@cmuratori: "Actually virtual function dispatch is a major problem on a number of platforms because it is extremely cache unfriendly."
I have no doubt that this is true, but it's not the whole story.
On any modern CPU, a virtual function call is within epsilon of a direct call under two assumptions:
1. The call site and vtable are in cache (which is true if the call site is commonly executed).
2. The vtable is the same every time.
If all of the above is true, then any modern CPU will be able to predict the call. I encourage anyone who finds this hard to believe to test it and report back their findings.
That last condition seems unnecessarily restrictive, but it's correct for a few common use cases. For example, if you have an OpenGL renderer and a Direct3D renderer, and you implement using OO as two implementations behind a common interface, then almost all of the time, you will be exclusively calling only one of these for the life of the program.
A call to this interface will be almost as cheap as a standard call, and about as cheap as a call to a shared library.
Now that we've said that, there are a few common situations where virtual dispatch performs poorly.
1. Uberstedt's example of the heterogeneous container is a case in point. In that situation, almost every call is mispredicted. Unfortunately, heterogeneous containers are the case that OOP people seem to love the most.
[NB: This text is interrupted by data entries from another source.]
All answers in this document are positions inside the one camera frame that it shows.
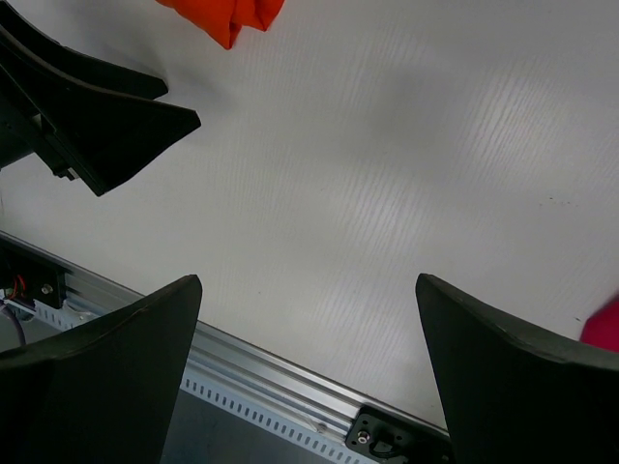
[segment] screw
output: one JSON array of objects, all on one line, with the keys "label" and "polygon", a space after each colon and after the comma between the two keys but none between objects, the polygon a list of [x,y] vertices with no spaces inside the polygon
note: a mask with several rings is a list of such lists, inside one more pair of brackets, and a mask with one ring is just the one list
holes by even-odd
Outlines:
[{"label": "screw", "polygon": [[365,430],[362,430],[361,432],[357,434],[357,441],[361,443],[362,445],[365,445],[367,442],[369,442],[370,438],[371,437]]}]

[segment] orange cloth
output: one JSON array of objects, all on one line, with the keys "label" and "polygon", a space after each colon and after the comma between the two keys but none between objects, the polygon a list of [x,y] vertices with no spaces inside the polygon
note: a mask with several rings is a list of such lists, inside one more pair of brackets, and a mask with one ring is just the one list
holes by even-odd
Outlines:
[{"label": "orange cloth", "polygon": [[283,0],[157,0],[204,29],[223,48],[234,45],[242,26],[266,31]]}]

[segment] black bracket
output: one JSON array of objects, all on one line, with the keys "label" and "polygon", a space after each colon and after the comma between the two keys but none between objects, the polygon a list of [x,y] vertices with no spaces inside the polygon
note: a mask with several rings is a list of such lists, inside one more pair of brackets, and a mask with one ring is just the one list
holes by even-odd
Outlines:
[{"label": "black bracket", "polygon": [[346,446],[388,464],[456,464],[447,435],[364,406],[346,437]]},{"label": "black bracket", "polygon": [[0,287],[8,299],[28,306],[38,300],[62,307],[67,298],[62,266],[5,239],[0,239],[0,261]]},{"label": "black bracket", "polygon": [[156,77],[53,41],[0,0],[0,169],[35,152],[97,195],[200,127],[195,111],[153,99]]}]
2. The phrase "modern CPU" is an important caveat. There are a surprisingly large number of important platforms out there where the CPUs do not do speculative or out-of-order execution, including most last-generation console and mobile devices. While these platforms matter, even the "good" case won't work well.
3. If the vtable isn't in cache, then performance dies along with it. However, we tend to ignore cases like this because of the 90/10 rule. If the vtable isn't in cache, then the code path isn't in the 10% of code which is executed 90% of the time. I wish this were true, but I suspect this isn't the case in big over-complicated game engines like Unreal.
But hold on a moment, is this actually a problem specific to vtables? Suppose we translate Uberstedt's example into a switch statement instead:
1
2
3
4
5
6
7
8
9
10
11
12
13
14
15 | for (int i = 0; i < count; ++i) {
switch (structs[i].type_key) {
case TYPE_1:
{
doSomethingStrange1();
break;
}
case TYPE_2:
{
doSomethingStrange2();
break;
}
// etc
}
}
|
Haven't we just swapped an unpredictable call for an unpredictable branch? Yes, it's a bit more cache-friendly, and a mispredicted branch may be slightly cheaper than a mispredicted call, but it's still not cheap by any stretch.
Incidentally, interpreter writers are extremely familiar with this problem, because opcode dispatch is essentially the same thing. There are several ways to get around the problem, such as the switch-of-gotos method:
1
2
3
4
5
6
7
8
9
10
11
12
13
14
15
16
17
18
19
20
21
22
23
24
25
26
27
28 | #define DISPATCH() \
i = nextInstruction(); \
switch (i) { OP_ADD: goto L_ADD; OP_SUB: goto L_SUB; /* etc */ }
void run()
{
enum opcode i;
L_START:
DISPATCH()
L_ADD:
{
value x = pop();
value y = pop();
push(y + x);
}
DISPATCH()
L_SUB:
{
value x = pop();
value y = pop();
push(y - x);
}
DISPATCH()
// etc
}
|
This gives the CPU a better chance at prediction because there isn't just one hard-to-predict branch any more, there are as many as there are opcodes, and some of them are easier to predict than others.
GCC's computed gotos are also a popular feature among interpreter writers. In high-performance interpreters, it's common to use different techniques on different platforms. It pays to go to some trouble to optimise this, because it's the interpreter's innermost loop.
So while I have no doubt that Casey is 100% correct that virtual function dispatch is a performance problem on many platforms, I strongly suspect that in many cases it's hiding an algorithmic issue. (I have a rant about binary search which you'll probably all get to see some time.)
Implementing the same algorithm some other way may well have the same problems, but they are just better hidden. In that sense, Kladdehelvete has a good point, echoed by Casey in his "DOS wasn't good design" comment.
@skeeto: "The biggest performance issue, besides the interrupt itself, would probably be blowing the instruction pipeline when performing the dispatch."
I'm not so sure about that. Last time I checked, the biggest performance issue with calling an interrupt on a modern x86-class CPU was manipulating and switching the stack. Things may have changed since I last checked, of course.